What to do:
Your task is to filter the entries and copy every line containing the string "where".
*** Provided entries Section Begins ***
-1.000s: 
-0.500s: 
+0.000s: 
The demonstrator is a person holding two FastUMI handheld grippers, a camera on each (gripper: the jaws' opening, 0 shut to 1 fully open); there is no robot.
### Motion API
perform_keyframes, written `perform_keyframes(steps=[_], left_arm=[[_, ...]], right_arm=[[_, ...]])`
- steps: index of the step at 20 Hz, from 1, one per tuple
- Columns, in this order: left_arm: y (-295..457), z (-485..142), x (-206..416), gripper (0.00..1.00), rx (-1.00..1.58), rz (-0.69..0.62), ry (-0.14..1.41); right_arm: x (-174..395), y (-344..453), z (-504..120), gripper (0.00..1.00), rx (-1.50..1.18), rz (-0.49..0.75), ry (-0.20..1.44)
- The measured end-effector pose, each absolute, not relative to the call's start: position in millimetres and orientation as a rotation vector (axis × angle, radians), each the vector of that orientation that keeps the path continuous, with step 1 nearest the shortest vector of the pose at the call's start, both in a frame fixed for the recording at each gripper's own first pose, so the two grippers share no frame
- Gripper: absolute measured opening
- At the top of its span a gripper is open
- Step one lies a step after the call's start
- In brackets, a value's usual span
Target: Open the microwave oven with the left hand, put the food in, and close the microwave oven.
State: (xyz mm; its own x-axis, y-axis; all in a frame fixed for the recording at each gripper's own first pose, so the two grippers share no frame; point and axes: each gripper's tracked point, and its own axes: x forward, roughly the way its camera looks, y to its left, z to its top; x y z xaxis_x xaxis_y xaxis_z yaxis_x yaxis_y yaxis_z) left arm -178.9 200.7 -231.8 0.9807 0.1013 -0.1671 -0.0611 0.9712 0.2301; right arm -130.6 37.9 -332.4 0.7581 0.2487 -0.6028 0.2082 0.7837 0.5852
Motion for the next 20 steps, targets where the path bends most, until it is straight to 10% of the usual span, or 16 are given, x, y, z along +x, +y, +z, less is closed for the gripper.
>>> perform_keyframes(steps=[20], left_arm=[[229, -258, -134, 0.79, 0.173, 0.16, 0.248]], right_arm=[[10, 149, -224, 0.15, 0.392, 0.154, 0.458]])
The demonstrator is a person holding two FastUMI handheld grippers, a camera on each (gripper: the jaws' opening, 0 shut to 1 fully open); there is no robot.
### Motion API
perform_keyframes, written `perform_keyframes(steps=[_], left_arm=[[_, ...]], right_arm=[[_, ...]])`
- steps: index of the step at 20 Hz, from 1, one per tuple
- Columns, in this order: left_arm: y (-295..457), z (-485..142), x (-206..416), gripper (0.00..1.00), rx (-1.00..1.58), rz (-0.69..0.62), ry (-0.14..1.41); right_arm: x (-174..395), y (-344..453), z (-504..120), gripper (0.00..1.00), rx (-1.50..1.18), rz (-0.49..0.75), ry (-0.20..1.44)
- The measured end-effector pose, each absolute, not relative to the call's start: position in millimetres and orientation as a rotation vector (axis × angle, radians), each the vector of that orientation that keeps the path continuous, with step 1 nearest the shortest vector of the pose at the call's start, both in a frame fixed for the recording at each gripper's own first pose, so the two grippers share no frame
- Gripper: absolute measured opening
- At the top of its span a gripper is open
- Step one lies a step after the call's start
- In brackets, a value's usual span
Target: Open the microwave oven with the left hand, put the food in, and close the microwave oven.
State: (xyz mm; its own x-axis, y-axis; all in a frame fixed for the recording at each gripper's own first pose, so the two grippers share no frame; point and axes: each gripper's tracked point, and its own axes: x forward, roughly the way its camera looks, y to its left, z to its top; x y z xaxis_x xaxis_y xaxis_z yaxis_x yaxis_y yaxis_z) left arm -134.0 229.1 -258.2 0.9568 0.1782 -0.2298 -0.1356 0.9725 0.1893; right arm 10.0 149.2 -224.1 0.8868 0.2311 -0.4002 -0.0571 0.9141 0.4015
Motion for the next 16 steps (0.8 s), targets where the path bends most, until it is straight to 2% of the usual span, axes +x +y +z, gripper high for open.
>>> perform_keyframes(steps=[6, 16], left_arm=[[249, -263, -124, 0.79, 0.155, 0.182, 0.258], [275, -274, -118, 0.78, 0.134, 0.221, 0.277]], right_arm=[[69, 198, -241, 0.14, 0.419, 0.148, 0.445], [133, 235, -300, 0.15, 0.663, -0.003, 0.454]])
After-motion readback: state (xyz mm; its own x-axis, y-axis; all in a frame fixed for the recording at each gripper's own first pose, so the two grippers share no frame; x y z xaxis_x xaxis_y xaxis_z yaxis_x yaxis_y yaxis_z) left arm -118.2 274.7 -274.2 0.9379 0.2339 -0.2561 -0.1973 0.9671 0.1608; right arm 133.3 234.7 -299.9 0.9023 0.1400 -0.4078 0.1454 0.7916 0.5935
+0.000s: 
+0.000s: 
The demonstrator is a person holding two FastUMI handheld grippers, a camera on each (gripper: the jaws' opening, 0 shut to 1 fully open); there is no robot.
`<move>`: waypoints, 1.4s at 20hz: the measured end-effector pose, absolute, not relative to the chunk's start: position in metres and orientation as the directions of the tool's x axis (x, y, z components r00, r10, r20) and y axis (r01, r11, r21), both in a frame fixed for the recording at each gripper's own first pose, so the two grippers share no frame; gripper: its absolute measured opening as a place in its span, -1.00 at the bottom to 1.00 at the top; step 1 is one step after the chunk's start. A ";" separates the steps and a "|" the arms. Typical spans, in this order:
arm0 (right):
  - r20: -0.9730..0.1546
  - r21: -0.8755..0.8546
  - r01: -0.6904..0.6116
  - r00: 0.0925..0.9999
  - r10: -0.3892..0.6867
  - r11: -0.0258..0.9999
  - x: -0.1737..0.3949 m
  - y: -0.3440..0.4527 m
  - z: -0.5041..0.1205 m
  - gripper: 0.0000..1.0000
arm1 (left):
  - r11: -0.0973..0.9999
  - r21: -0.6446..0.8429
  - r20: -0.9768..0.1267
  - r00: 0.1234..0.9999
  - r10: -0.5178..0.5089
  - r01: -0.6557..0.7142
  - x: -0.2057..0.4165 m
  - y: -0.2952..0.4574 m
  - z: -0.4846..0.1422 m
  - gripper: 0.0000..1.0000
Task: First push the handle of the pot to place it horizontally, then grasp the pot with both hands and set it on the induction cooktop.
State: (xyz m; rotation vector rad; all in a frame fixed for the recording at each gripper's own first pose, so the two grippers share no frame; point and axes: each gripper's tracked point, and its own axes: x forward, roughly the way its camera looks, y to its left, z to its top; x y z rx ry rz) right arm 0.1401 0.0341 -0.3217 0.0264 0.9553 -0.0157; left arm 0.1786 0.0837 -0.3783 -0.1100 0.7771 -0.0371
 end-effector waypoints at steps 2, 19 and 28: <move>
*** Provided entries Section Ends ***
Exercise solution:
Motion for the next 20 steps, targets where the path bends most, until it is straight to 10% of the usual span, or 16 are given, x, y, z along +x, +y, +z, less is closed for the gripper.
Motion for the next 16 steps (0.8 s), targets where the path bends most, until it is straight to 2% of the usual span, axes +x +y +z, gripper high for open.

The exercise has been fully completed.